Problem to work on ::
Starting with the line that contains "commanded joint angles", copy every line through the end of the data below, exactly and with nothing added.

Data provided ::
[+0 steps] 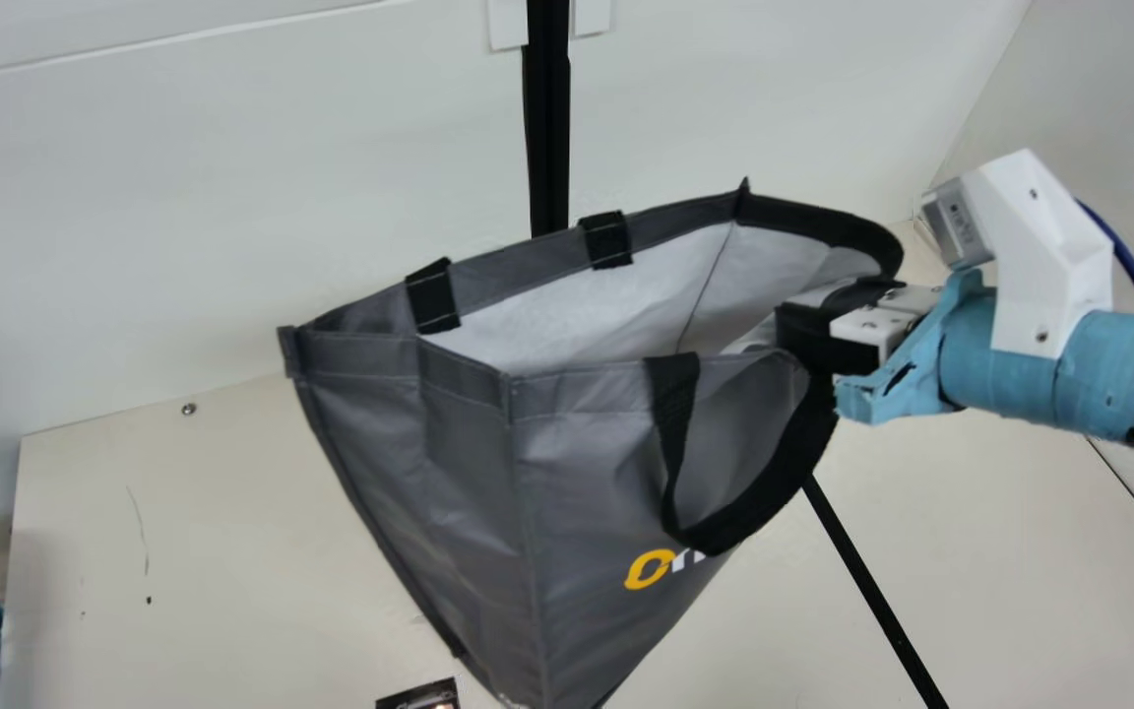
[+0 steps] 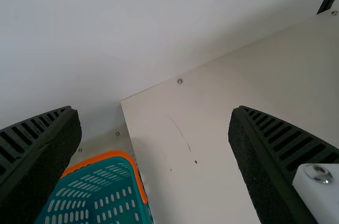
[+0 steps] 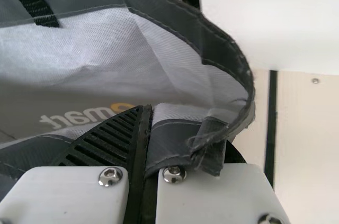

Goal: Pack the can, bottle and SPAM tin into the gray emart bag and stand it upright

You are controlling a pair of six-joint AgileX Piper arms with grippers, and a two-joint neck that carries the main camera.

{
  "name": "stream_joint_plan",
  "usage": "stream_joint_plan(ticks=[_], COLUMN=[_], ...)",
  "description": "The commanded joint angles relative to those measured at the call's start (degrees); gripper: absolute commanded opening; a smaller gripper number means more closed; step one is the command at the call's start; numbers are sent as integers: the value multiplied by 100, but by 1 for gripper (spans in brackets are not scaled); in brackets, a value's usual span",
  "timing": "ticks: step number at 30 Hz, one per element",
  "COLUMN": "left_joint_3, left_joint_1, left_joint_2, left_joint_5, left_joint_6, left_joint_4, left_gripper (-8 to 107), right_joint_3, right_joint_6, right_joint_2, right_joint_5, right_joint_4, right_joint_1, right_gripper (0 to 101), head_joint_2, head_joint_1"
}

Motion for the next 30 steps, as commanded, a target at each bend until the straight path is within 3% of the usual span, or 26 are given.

Answer for this exercise ::
  "description": "The commanded joint angles relative to those measured at the call's start (degrees); gripper: absolute commanded opening; a smaller gripper number means more closed; step one is the command at the call's start; numbers are sent as integers: the value multiplied by 100, but by 1 for gripper (spans in brackets are not scaled); in brackets, a value's usual span",
  "timing": "ticks: step number at 30 Hz, one per element",
  "COLUMN": "left_joint_3, left_joint_1, left_joint_2, left_joint_5, left_joint_6, left_joint_4, left_gripper (-8 to 107), right_joint_3, right_joint_6, right_joint_2, right_joint_5, right_joint_4, right_joint_1, right_gripper (0 to 101), head_joint_2, head_joint_1"
}

Motion for the next 30 steps, as commanded, a target at each bend until the straight path is within 3% of the usual span, or 26 are given.

With that, the answer is done.